Action item
For the listing underneath, give the count of lines containing the string "left" and nothing further.

Provided material
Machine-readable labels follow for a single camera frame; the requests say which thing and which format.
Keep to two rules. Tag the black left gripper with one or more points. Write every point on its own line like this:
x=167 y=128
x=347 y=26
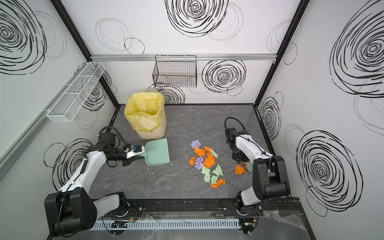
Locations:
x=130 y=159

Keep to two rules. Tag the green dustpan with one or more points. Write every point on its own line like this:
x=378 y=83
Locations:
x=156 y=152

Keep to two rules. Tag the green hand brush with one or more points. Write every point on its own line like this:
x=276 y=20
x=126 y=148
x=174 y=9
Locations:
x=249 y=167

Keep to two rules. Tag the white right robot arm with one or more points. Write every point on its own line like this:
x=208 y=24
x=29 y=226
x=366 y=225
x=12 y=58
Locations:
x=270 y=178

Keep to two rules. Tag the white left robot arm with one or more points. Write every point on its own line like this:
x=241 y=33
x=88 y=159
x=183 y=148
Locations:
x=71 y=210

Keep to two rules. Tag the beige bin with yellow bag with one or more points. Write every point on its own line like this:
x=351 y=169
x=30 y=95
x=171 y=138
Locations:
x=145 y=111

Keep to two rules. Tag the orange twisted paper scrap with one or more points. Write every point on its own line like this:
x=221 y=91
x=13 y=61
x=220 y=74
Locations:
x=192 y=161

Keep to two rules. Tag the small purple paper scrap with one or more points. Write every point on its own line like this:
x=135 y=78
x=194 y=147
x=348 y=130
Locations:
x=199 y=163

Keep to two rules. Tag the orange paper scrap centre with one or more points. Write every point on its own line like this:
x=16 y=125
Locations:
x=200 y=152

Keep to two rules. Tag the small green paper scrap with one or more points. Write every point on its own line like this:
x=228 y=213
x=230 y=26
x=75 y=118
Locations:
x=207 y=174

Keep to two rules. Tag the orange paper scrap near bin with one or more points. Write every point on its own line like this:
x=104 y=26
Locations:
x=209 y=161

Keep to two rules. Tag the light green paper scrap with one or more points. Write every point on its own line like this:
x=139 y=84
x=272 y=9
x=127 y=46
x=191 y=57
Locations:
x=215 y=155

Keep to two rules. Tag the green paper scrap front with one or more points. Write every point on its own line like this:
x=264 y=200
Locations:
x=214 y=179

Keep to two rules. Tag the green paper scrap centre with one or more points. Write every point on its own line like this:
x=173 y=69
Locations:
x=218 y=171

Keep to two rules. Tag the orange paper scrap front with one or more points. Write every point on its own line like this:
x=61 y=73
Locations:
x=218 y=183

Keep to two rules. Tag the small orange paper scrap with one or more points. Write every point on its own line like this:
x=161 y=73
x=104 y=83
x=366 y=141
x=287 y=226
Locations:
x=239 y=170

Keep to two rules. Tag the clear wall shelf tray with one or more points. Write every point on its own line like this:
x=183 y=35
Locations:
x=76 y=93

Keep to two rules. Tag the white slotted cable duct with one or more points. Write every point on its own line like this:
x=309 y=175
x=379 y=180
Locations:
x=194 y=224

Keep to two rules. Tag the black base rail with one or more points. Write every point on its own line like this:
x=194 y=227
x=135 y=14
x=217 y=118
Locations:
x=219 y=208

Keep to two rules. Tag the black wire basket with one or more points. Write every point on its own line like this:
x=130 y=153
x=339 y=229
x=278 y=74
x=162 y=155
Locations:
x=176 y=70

...

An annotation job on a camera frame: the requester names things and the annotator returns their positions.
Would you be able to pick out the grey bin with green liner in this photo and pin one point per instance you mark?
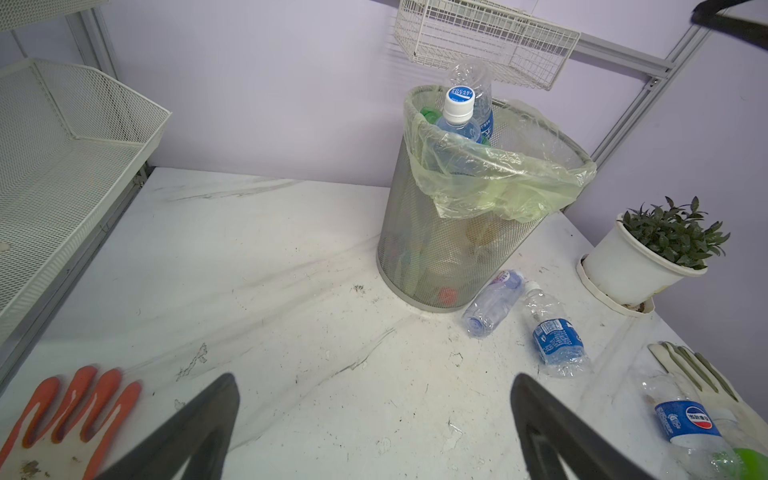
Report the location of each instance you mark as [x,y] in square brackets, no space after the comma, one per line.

==

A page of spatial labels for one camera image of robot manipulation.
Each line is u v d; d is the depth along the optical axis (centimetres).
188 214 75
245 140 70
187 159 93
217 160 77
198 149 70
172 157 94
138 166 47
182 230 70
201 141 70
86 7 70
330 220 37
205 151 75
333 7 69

Task answer
2